The novelty of their approach consists of replacing thermal evaporation with atomic layer deposition (ALD) for the deposition of the films. The former is said to create potential scalability problems when the manufacturing process to build V2O5 crystalline PV devices reaches an industrial scale, as it requires the addition of a plasma-enhanced chemical vapor deposition (PECVD) passivating layer.

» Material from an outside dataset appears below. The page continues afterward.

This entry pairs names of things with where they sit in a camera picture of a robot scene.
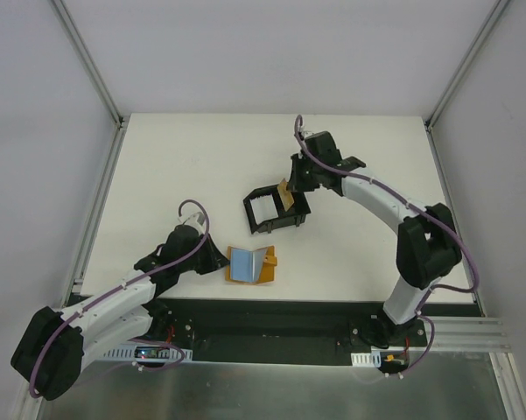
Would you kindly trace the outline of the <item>tan credit card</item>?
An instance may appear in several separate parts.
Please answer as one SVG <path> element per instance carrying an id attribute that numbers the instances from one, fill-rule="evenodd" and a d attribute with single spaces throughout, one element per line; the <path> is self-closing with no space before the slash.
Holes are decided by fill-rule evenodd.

“The atomic layer deposition (ALD) process provides soft and low-temperature deposition techniques compatible with solar cell fabrication, as well as, it allows conformal deposition of films with a higher degree of scalability to industrial production than the thermal evaporation process,” the Spanish group explained. “Moreover, the superior surface passivation on silicon substrates provided by vanadium oxide films has the advantage to potentially overcome the need to use an amorphous silicon film as a passivating interlayer, eliminating a fabrication step and reducing the overall cost.”

The solar cell was built with a high-quality float zone n-type c-Si wafer and a 4 nm thick V2O5 layer. The deposition process was carried out at 125 degrees Celsius and the vanadium precursor was heated to 58 degrees Celsius. The 70 nm thick indium-tin-oxide (ITO) film was deposited using radio-frequency (RF) magnetron sputtering, which is a high-rate vacuum coating technique that allows the deposition of many types of materials, including metals and ceramics. A 200 nm thick silver layer was then thermally evaporated over the ITO film.

The solar cell showed a power conversion efficiency of 18.6%, an open-circuit voltage of 631 mV, a short-circuit current of 38.36 mA cm−2, and a fill factor of 75.8%. “The top solar cell achieved significant performance parameters with an efficiency of up to ∼19% without passivation from amorphous silicon,” the scientists emphasized. “Technological improvements in cell fabrication, such as better electrical quality of the ITO layer and/or a thicker silver grid could improve current efficiencies.”

The device is presented in the paper Atomic layer deposition of vanadium oxide films for crystalline silicon solar cells, published in Material Advances.